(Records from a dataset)
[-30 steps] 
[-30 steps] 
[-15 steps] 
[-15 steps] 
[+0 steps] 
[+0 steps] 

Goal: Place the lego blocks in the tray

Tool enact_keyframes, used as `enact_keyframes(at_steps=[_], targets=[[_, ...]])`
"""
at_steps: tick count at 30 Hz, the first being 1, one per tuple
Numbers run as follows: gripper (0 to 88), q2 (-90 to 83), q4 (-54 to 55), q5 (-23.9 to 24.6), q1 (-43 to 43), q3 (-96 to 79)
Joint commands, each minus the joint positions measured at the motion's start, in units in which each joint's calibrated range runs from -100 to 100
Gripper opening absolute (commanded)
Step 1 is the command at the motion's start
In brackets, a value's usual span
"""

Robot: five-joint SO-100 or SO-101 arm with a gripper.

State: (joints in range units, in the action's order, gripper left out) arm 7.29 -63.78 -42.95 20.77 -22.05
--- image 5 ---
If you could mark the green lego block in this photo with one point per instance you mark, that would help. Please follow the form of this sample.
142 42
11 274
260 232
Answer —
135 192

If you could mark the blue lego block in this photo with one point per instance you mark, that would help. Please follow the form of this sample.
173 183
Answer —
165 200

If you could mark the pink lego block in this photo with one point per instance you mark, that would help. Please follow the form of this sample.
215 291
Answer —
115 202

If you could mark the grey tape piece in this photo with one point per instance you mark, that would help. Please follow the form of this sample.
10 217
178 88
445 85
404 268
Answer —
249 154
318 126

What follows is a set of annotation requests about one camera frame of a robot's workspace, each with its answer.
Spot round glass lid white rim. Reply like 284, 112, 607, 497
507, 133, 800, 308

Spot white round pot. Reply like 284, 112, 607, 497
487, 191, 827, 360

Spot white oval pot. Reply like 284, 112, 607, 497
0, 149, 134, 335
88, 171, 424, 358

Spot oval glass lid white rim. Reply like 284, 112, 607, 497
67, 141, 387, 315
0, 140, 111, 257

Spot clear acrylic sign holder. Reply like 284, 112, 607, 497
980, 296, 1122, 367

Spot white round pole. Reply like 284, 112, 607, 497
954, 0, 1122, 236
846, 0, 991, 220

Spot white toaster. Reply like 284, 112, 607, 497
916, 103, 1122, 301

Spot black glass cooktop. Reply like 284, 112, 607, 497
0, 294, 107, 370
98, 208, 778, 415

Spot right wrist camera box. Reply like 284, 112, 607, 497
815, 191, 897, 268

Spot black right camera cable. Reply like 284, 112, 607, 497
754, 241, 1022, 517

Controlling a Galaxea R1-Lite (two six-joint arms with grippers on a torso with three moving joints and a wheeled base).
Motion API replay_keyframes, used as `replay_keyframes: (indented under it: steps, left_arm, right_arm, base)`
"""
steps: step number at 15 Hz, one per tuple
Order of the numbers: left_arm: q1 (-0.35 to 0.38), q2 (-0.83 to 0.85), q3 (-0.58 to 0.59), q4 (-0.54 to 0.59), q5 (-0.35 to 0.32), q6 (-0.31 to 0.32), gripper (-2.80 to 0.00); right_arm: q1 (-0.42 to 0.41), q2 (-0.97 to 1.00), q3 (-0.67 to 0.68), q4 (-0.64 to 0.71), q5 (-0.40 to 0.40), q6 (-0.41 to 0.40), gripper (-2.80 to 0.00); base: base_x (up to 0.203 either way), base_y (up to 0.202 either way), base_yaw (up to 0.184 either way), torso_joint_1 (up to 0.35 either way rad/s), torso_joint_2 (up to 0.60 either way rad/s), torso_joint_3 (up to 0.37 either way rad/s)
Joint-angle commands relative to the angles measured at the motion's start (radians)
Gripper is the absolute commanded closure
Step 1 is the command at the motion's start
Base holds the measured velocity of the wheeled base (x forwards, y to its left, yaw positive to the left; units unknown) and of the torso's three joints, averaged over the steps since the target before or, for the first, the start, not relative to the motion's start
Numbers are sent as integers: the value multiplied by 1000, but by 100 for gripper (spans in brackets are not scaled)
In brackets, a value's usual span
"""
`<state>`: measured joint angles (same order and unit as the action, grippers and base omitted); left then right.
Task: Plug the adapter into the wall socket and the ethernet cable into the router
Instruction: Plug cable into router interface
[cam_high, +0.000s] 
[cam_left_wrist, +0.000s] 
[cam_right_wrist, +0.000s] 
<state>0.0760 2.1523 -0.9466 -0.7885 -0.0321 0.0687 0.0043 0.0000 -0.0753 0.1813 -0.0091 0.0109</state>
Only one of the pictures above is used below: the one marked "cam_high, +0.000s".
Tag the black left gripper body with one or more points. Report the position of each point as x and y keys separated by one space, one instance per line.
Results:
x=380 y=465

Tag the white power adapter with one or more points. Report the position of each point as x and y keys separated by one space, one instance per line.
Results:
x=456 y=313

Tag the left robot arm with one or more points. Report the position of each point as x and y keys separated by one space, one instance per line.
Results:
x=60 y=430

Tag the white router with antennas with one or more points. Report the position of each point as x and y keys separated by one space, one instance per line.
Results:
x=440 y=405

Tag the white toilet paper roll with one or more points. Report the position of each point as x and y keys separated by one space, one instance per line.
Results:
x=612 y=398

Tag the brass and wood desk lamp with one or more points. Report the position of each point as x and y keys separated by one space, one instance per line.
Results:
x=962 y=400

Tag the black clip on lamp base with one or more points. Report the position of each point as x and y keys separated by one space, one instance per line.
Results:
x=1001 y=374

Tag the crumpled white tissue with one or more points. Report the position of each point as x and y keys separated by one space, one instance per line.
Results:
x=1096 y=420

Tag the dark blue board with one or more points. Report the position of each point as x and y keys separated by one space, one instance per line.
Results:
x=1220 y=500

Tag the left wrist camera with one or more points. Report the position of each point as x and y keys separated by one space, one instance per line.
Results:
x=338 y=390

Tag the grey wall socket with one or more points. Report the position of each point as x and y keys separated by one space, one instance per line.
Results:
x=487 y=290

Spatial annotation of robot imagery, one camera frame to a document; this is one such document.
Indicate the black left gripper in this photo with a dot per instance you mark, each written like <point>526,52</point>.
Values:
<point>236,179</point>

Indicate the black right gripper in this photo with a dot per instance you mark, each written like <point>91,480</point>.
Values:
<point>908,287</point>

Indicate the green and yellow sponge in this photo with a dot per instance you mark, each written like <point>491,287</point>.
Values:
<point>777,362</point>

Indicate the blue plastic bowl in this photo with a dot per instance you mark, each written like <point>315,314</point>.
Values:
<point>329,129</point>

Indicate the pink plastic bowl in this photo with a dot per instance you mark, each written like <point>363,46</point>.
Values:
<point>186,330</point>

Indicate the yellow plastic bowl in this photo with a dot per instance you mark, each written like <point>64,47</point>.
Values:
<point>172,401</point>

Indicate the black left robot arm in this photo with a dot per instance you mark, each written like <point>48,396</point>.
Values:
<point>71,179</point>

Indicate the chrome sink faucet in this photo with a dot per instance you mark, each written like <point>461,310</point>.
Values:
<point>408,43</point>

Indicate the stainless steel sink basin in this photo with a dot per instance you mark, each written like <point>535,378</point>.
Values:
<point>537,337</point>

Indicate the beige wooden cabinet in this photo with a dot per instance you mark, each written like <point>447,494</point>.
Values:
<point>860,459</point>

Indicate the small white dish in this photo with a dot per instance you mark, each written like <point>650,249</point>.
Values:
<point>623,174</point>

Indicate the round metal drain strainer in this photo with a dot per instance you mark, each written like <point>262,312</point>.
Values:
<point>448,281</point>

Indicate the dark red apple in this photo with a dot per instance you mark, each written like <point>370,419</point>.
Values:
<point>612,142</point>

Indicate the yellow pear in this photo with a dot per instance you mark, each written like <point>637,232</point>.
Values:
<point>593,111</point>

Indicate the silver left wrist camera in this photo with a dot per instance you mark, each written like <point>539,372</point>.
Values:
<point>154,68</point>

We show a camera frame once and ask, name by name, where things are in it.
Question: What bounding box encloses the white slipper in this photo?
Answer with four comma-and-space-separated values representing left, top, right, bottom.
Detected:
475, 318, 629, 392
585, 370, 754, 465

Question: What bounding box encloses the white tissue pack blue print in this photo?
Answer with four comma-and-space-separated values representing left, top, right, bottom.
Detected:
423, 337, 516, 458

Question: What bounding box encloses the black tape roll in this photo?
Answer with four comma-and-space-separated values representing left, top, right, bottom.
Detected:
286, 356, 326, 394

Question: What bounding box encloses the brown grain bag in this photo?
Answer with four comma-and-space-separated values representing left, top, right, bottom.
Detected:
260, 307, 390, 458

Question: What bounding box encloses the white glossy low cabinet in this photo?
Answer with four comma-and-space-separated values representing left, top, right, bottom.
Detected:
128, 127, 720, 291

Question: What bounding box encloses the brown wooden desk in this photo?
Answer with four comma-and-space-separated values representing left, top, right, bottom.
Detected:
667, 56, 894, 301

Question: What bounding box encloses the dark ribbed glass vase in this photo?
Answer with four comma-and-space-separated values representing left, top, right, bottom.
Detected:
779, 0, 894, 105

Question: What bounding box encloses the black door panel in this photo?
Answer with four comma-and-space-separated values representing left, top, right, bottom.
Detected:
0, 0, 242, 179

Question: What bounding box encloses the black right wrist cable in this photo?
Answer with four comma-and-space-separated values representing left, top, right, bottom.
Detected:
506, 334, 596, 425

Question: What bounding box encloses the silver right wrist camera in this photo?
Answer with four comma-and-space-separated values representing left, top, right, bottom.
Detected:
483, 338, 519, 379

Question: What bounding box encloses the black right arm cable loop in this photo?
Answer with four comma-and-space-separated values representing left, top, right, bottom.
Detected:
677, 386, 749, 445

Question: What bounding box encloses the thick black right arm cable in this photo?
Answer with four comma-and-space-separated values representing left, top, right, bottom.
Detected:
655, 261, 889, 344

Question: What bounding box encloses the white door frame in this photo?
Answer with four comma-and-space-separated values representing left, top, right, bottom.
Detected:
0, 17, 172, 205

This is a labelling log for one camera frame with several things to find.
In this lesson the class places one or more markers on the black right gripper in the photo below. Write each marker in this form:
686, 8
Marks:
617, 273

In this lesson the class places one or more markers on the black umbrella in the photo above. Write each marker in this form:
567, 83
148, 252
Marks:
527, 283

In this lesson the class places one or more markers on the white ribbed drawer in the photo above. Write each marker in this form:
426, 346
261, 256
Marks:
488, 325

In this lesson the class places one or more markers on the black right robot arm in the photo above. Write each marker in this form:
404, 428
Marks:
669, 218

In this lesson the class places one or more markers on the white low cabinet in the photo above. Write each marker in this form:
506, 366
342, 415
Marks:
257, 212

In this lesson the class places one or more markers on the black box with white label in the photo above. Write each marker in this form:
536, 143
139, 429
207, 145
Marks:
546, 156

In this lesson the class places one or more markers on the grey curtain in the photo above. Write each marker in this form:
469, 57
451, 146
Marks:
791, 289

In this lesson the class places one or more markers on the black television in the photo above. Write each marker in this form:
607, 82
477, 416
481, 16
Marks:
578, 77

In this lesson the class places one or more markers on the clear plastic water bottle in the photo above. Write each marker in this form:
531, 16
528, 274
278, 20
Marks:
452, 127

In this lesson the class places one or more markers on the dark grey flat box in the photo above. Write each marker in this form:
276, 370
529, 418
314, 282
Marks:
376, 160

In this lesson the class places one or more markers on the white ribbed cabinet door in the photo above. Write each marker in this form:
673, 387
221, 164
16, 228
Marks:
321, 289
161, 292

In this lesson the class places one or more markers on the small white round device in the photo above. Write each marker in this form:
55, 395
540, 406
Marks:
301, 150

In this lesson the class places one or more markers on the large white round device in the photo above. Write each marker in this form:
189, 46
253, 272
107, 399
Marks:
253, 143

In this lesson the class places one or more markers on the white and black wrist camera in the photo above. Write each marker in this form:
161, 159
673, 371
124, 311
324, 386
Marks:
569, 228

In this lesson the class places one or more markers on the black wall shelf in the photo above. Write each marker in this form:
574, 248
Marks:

■ **AIM OF THE TASK**
What is the number of lines in the records that contain the word "range"? Answer with the number and nothing else.

■ **PROBLEM SOLUTION**
2